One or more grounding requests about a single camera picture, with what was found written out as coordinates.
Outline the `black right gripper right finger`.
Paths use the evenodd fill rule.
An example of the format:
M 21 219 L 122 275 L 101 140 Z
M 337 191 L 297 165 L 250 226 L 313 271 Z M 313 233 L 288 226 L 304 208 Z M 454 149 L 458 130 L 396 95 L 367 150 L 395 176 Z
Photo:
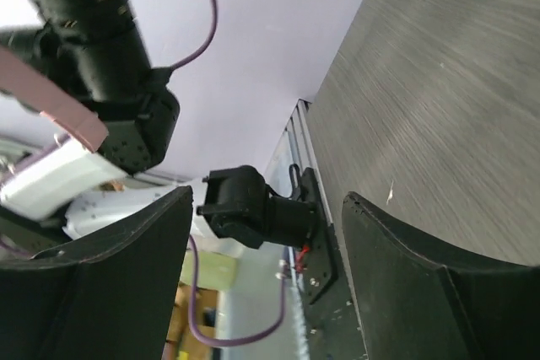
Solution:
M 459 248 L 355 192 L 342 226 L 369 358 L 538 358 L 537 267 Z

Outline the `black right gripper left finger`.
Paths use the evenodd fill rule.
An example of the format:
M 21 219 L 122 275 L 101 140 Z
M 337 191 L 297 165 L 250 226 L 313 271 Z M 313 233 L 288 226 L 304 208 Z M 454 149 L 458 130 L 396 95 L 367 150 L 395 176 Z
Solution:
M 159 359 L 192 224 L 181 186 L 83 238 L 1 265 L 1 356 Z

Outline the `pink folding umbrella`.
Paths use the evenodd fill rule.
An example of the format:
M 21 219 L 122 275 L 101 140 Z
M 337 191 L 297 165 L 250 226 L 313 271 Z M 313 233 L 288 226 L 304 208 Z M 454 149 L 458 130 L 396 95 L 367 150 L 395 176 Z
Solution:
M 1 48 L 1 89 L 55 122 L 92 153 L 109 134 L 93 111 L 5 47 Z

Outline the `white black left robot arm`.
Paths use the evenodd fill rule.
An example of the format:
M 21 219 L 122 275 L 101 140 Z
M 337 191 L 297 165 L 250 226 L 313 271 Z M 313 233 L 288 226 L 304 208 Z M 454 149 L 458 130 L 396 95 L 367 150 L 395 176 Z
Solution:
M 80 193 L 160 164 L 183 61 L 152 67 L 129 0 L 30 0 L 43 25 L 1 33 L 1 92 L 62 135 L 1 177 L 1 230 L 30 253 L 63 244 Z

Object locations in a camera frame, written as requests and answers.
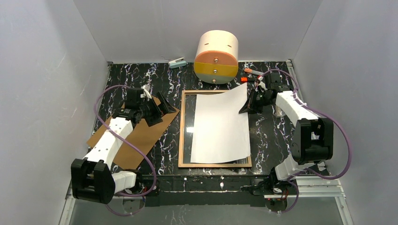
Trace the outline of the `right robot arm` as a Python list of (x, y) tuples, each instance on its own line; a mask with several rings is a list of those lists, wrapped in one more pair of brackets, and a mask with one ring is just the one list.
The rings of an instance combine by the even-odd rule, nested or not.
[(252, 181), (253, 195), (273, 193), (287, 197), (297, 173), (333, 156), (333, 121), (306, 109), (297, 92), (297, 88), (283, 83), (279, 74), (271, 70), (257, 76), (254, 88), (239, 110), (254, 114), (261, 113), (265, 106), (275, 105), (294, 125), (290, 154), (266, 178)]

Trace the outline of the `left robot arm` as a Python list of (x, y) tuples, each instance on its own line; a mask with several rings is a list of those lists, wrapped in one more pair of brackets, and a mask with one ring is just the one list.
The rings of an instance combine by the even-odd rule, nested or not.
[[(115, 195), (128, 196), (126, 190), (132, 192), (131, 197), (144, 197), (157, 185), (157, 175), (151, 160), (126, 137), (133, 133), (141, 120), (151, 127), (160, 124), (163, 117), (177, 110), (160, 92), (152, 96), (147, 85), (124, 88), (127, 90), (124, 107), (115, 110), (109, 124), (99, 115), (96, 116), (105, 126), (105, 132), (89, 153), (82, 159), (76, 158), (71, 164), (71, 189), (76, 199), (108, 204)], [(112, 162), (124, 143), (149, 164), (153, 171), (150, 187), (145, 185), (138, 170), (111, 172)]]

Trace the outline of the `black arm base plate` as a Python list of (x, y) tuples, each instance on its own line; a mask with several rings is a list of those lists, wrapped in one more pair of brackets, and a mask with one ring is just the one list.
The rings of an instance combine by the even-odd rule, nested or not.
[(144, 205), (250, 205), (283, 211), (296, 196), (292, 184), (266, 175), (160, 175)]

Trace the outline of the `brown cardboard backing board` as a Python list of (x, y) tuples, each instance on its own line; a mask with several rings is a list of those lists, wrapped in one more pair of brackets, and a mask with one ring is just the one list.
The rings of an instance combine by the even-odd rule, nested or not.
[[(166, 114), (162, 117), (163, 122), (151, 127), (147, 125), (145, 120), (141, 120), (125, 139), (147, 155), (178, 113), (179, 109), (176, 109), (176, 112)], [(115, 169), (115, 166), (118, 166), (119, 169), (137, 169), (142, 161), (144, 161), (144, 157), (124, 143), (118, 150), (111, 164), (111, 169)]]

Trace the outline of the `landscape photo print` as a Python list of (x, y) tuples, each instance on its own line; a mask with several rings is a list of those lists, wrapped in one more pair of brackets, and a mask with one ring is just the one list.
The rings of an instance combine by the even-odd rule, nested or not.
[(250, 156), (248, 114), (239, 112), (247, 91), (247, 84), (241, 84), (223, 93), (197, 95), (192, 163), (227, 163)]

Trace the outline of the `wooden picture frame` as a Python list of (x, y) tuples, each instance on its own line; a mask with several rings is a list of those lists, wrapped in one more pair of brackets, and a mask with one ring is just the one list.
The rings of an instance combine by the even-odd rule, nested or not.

** Instructions to follow **
Filter the entries down to the lines that include the string "picture".

** Written answer **
One or more grounding requests about a single camera picture, with what was found written out as coordinates.
Trace the outline of the `wooden picture frame` as a Python list of (x, y) tuples, each instance on its own line; a mask with several rings is a list of those lists, wrapped in one more pair of brackets, and a mask with one ring is just the one list.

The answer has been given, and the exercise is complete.